‘Ru’ by Kim Thúy

You know that clever little feature on your Kindle that lets you highlight favourite passages? Mine went into overdrive when I was reading the utterly brilliant Ru by Kim Thúy.

At ten years old, Kim Thúy fled Vietnam on a boat with her family, leaving behind a grand house and the many less tangible riches of their home country: the ponds of lotus blossoms, the songs of soup-vendors. The family arrived in Quebec, where they found clothes at the flea market, and mattresses with actual fleas.

There’s a delicacy and an innocence to Thúy’s words that is quite simply, breathtaking.

“Love, as my son Pascal knows it, is defined by the number of hearts drawn on a card or by how many stories about dragons are told by flashlight under a down-filled comforter. I have to wait a few more years till I can report to him that in other times, other places, parents showed their love by willingly abandoning their children, like the parents of Tom Thumb.”

The story is not told chronologically. Instead, vignettes from her life in Vietnam, her life in Quebec, her life as a child and her life as an adult are woven together randomly. The overall effect is powerful – you see her strengths and her vulnerabilities. You know from the outset that it all turns out okay (and this is worth knowing as you read her recollections of her boat trip where the stench of too many people in a small space is constant and the actions of pirates, despicable).

“I met parents whose gaze had been extinguished, some beneath the weight of a pirate’s body, others during the all too many years of Communist re-education camps – not the war camps during the war, but the peacetime camps after the war…”

“My father had made plans, should our family be captured by Communists or pirates, to put us to sleep forever, like Sleeping Beauty, with cyanide pills. For a long time afterwards, I wanted to ask why he hadn’t thought of letting us choose, why he would have taken away our possibility of survival. I stopped asking myself that question when I became a mother….”

The family’s arrival in Quebec is recounted with a mixture of bafflement, joy and humour –

“I often felt there wasn’t enough space inside us to receive everything we were offered, to catch all the smiles that came our way. How could we visit the Granby zoo more than twice each weekend? How could we appreciate a camping trip to the countryside? How to savour an omelette with maple syrup?”

“One of the vendors threw in a red cowl-necked sweater for my father. He wore it every day of our first spring in Quebec….it was a woman’s sweater, nipped in at the waist. Sometimes it’s best not to know everything.”

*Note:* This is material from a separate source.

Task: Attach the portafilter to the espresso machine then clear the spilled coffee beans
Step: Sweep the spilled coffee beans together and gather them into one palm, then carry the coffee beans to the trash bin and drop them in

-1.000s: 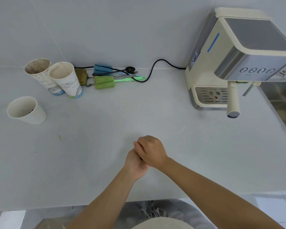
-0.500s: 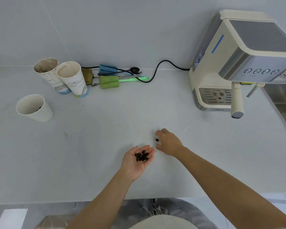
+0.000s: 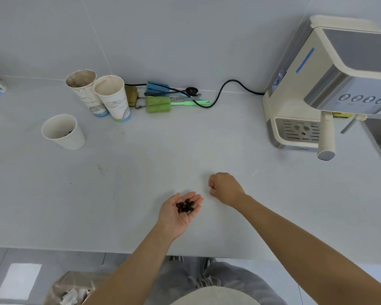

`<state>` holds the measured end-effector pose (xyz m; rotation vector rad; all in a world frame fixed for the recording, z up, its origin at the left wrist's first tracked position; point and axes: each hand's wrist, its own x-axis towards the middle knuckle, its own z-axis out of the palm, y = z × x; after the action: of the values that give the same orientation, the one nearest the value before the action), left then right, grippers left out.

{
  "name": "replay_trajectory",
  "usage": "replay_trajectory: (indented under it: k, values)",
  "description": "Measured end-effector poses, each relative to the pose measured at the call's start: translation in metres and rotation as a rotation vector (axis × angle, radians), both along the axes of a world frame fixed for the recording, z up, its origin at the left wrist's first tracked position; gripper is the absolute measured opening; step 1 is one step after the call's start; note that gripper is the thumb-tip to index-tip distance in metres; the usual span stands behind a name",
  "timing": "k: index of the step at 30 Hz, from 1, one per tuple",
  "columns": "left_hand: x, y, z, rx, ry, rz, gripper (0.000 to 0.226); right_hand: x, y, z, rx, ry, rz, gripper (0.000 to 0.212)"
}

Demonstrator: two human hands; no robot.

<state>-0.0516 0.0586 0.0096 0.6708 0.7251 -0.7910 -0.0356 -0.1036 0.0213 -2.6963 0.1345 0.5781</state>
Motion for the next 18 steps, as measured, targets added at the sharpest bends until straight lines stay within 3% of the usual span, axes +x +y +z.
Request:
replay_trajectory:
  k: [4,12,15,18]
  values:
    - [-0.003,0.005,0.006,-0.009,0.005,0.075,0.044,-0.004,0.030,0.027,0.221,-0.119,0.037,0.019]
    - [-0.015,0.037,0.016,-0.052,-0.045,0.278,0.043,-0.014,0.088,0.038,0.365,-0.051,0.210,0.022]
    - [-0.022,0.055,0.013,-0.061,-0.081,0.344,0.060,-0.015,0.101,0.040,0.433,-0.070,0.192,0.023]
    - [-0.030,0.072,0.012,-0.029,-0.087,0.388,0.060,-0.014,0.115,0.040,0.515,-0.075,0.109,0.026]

Thúy’s story is poetic, charming, brutal and terrifying. There were some parts that, as a mother, I found very difficult to read. But Thúy plays on the theme of motherhood throughout the book (perhaps because once she became a mother herself she saw her own family history in a different way… But I won’t be presumptuous) – there are examples of families putting five children on five separate boats in the hope that at least one will survive; examples of families held to ransom; a scene in a rice field where a mother sees her son blown away by machine gun fire, his footprints still visible in the mud; and there’s also the author’s account of discovering her son is autistic. You can’t help but feel this book very deeply.

Thúy mentions so many foods in Ru – from Vietnamese pickled mango to Canadian sugar-coated doughnuts but my mouth watered for the caramelised fish.

5/5 Make time for this unforgettable story.

* My copy of Ru was supplied by Bloomsbury USA via NetGalley.

9 responses

  1. I’m going to have to read this one, assuming I can get it one way or another without paying for it. I have been banned from buying any books through the end of this year. However, it does mean I’ve been getting through my backlog of purchased books. (Such as this one…) Have you read The School of Essential Ingredients? It is quintessentially food porn.

    • I also have a book-buying ban (self-imposed) until I’ve finished 25 books from my TBR stack (I took up the Mount TBR challenge)…. But that hasn’t stopped me obtaining review copies of books, especially via NetGalley (which is where I got Ru – one of the best books I read this year).